Je me sens tranquille, légèrement essoufflé (il marche vite le bougre), tout ce passe bien quand il me dit :
_ Quand on dit que la beauté c'est intérieur, c'est con, quand tu flash sur une fille, c'est pars qu'elle est jolie, pas parc qu'elle est intelligente ! Hein ?
_ Bah oui.
_ Franchement, tu croises une fille dans la rue, tu la préfère intelligente ou belle ?
Et là, je n'ai plus su quoi répondre. Je n'allais pas mentir, je commençais mon coming-out ! (je le continue d'ailleurs, doucement, très doucement) Alors j'ai commencé à paniquer.
_ ...
_ Franchement, c'est quoi que préfère chez une fille ? Qu'elle soit intelligente ou jolie ?
_ ...
_ Bah réponds !
Dans ma tête, je cherchais une façon de lui dire pour que ça ne soit pas trop brutal ni pour lui, ni pour moi. Je tremblais comme une feuille. Je me suis senti rougir, j'ai baissé les yeux et j'ai essayé de dire ce que j'avais improvisé dans l'urgence... mais sans la préparation...

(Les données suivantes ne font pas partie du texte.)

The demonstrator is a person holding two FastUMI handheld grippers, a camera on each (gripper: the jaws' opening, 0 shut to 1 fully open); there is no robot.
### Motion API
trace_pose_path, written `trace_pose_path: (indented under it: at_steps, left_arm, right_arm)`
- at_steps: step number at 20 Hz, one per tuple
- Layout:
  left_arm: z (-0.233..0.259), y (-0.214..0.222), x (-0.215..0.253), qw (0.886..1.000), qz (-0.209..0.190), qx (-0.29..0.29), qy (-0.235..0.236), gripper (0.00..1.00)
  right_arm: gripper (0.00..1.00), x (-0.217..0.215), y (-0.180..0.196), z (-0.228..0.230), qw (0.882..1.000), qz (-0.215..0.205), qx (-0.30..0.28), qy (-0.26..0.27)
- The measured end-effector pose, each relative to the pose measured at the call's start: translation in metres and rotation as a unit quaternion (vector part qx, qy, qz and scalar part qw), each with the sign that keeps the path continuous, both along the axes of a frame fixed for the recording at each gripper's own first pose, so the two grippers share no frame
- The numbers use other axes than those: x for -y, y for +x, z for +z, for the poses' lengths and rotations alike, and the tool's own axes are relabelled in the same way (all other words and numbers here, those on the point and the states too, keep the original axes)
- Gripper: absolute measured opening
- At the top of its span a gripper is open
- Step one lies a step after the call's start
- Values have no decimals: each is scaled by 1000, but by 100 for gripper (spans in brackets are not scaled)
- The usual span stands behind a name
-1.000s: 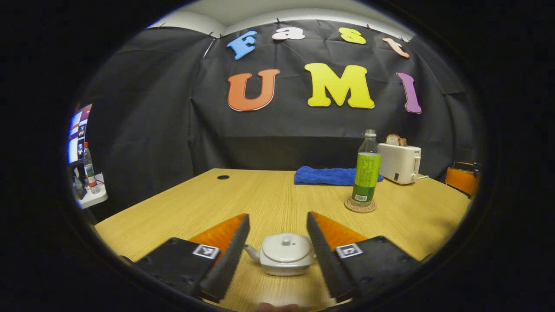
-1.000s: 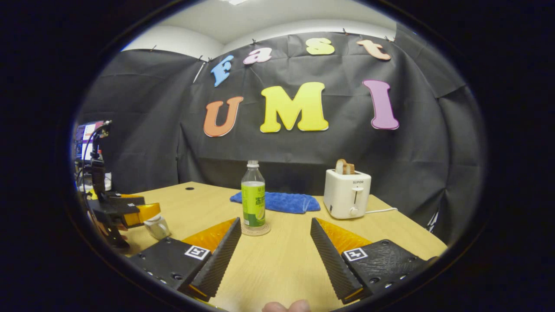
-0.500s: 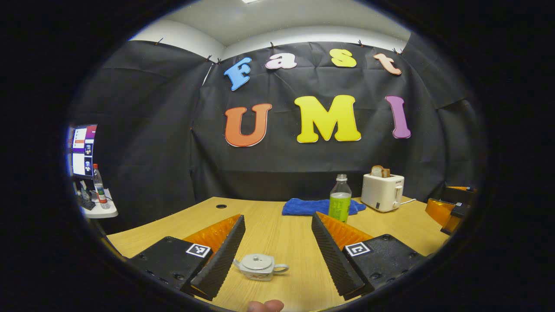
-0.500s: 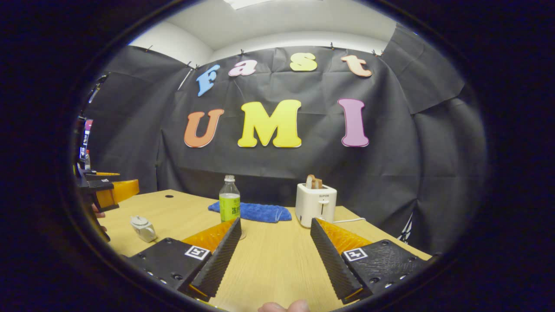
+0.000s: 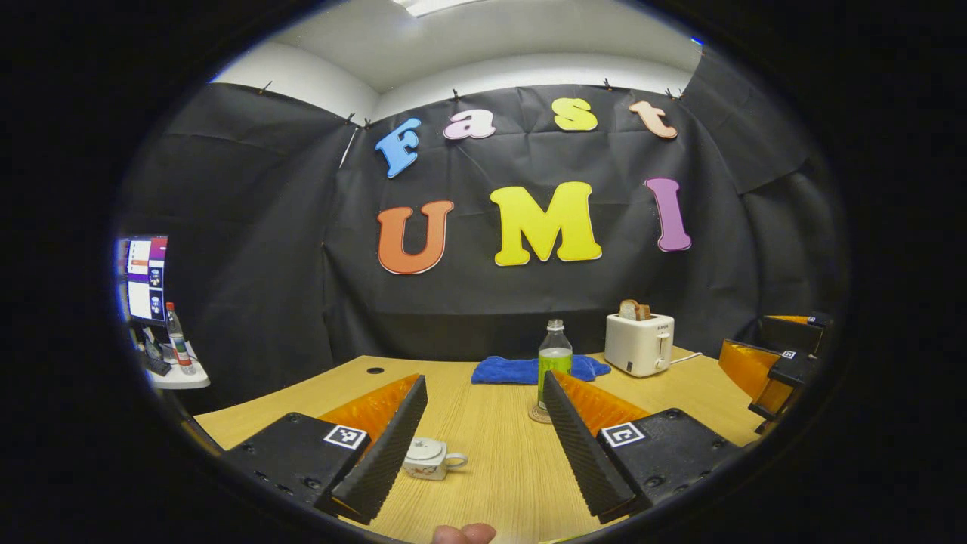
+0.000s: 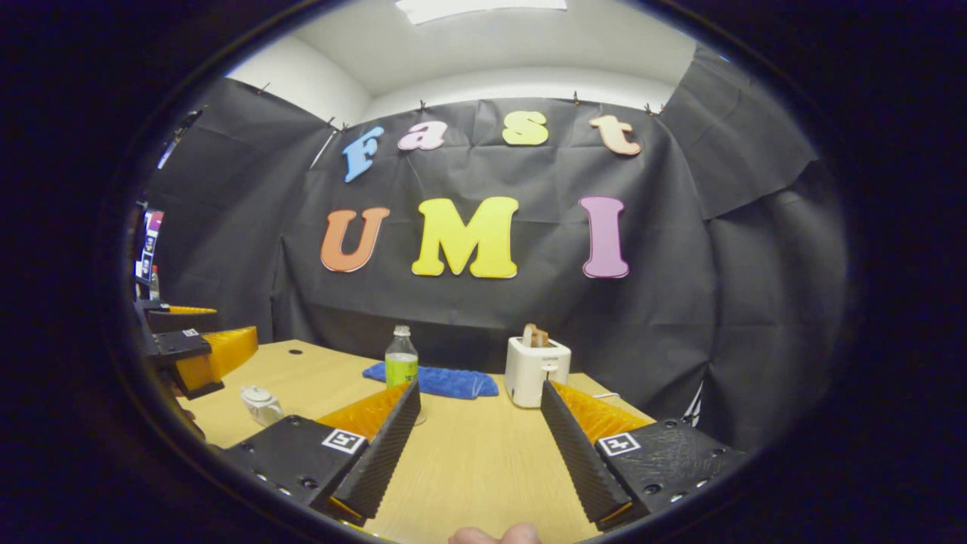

_ En fait, tu vois, c'est quelque chose que j'ai du mal à assimiler, je l'ai déjà dit à N, j'ai vraiment du mal à le tolérer... non, à l'assimiler...je...j'ai....
Et comme je me rendais compte que je ne respectais pas du tout mon plan et que je sentais le poids du regard de L qui devait sans doute se demander se qui m'arrivait, j'ai lâché
_ ...Je suis homosexuel.
Je voulais utiliser le mot "gay" mais c'est "homosexuel" que j'ai déclaré. C'est peut être un détail pour vous, mais moi, ça m'a fait bizarre de constater que mon esprit n'arrivait même pas à suivre et choisissait des mots auquel je ne pensait pas d'abord. (Il faudra qu'on m'explique
Forcément, le silence à suivit. Rapidement brisé par L qui a lancé les phrases bateau du style : "J'accepte totalement tes choix." ou "J'ai rien contre ça."
Au bout d'un moment, il s'est décoincé et a parlé avec ces vrais mots. "N'empêche, ça doit être chaud de le dire !" et "T'as eu raison de me le dire"
Pour la deuxième fois, je me suis senti soulagé d'un poids, libéré (en partie).
On a mangé ensemble normalement (comprendre : pas équilibré et avec les doigts et plein de sauce) sans trop de gène à part une femme qui nous regardait avec des yeux bizarre et on est revenu au lycée. Sur le chemin, il n'a pas cessé de parler de tout et de rien comme à son habitude y compris des filles. J'ai compris que ce Coming-Out la était fini et qu'il s'était une fois de plus bien passé.
N et L n'ont toujours pas eu l'occasion de se voir et donc de parler ensemble de mon homosexualité à cause de leurs absences interposées. J'attends de voir ce qui en ressortira car je suis sur qu'il ont besoin d'en parler sans que je sois la.
J'espère arriver à le dire à plus de gens dans ma classe dans un premier temps, puis à mon beau-père, à ma mère et enfin à mes petits frères.